Overall, 185 locations or volumes were sonicated in the seven monkeys. In monkeys 1–4, a range of acoustic power levels, microbubble injection/infusion parameters and brain targets were evaluated. Targets included the thalamus, putamen, cingulate cortex, visual cortex, hippocampus, and white matter structures. Sonications centered on the lateral geniculate nucleus (LGN) included the hippocampus and part of the optic tract. The third animal was tested twice over two weeks, and the fourth was tested 13 times over 26 weeks.

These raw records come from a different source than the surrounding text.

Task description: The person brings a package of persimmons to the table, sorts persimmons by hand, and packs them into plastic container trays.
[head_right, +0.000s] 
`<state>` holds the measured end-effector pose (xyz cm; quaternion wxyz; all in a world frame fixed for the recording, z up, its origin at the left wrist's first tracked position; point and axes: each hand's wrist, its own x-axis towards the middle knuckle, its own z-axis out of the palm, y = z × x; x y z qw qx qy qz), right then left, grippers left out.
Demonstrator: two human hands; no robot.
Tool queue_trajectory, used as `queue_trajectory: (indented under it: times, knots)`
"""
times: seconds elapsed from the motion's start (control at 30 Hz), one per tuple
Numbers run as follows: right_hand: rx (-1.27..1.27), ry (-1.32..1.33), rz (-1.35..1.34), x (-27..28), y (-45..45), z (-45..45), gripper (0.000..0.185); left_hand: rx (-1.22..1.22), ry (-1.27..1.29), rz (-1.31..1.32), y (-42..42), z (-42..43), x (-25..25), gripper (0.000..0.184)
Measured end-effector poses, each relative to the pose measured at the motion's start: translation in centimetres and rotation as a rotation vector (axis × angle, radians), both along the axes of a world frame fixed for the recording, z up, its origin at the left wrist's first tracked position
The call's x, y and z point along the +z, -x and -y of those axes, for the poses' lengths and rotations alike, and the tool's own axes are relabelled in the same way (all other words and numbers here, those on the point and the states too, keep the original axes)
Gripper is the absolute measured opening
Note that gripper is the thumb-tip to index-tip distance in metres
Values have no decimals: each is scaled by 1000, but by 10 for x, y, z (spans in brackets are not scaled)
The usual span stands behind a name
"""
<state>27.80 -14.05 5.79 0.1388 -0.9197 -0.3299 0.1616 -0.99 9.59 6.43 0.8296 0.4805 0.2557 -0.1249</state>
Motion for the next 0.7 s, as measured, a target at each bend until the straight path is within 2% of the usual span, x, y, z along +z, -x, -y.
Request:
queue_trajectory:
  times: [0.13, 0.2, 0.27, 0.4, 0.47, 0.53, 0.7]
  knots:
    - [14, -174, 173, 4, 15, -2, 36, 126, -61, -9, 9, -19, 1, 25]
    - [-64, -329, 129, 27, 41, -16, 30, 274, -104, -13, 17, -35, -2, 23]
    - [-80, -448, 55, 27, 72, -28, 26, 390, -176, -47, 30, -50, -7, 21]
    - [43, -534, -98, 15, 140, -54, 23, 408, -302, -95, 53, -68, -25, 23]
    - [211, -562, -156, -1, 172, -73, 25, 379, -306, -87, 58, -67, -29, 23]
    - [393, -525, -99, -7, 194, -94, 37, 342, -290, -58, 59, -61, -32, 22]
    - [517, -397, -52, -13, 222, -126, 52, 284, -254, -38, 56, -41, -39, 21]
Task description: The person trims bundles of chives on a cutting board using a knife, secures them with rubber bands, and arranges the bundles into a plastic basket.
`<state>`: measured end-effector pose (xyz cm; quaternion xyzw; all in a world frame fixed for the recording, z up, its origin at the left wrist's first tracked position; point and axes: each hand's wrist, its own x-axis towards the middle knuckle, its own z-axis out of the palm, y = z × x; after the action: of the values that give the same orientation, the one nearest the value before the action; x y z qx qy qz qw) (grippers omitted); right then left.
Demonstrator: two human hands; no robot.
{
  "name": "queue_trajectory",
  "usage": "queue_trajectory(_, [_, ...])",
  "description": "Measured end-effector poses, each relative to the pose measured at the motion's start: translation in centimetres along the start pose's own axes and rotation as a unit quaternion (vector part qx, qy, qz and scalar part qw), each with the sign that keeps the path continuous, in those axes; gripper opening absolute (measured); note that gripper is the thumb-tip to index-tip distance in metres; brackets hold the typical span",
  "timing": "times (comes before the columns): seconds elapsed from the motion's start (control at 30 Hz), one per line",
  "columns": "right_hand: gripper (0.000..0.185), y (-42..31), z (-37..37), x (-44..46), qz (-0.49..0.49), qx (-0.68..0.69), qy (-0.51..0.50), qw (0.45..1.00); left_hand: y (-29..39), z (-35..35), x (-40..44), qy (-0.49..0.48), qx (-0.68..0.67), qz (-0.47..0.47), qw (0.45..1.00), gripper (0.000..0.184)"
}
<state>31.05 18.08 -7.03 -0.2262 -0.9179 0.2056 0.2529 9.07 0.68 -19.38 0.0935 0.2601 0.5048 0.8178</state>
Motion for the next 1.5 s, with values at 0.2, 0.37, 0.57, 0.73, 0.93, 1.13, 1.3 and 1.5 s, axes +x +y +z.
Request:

In the trials that targeted single locations per sonication and in 45 volumetric sonications, the microbubble USCA (Definity, Lantheus Medical Imaging) was injected as a bolus at the start of each sonication (dose: 10 µl/kg). These sonications consisted of 10 ms bursts applied at 1 Hz for 70s. Subsequent tests at 82 locations with volumetric sonication used an infusion pump (Spectra Solaris EP, Medrad) to deliver microbubbles throughout the exposures. Most (67/82) sonications with infusion used a 20 µl/kg microbubble dose and a 150 s total sonication duration; see Supplemental Methods for more details on the infusion protocol.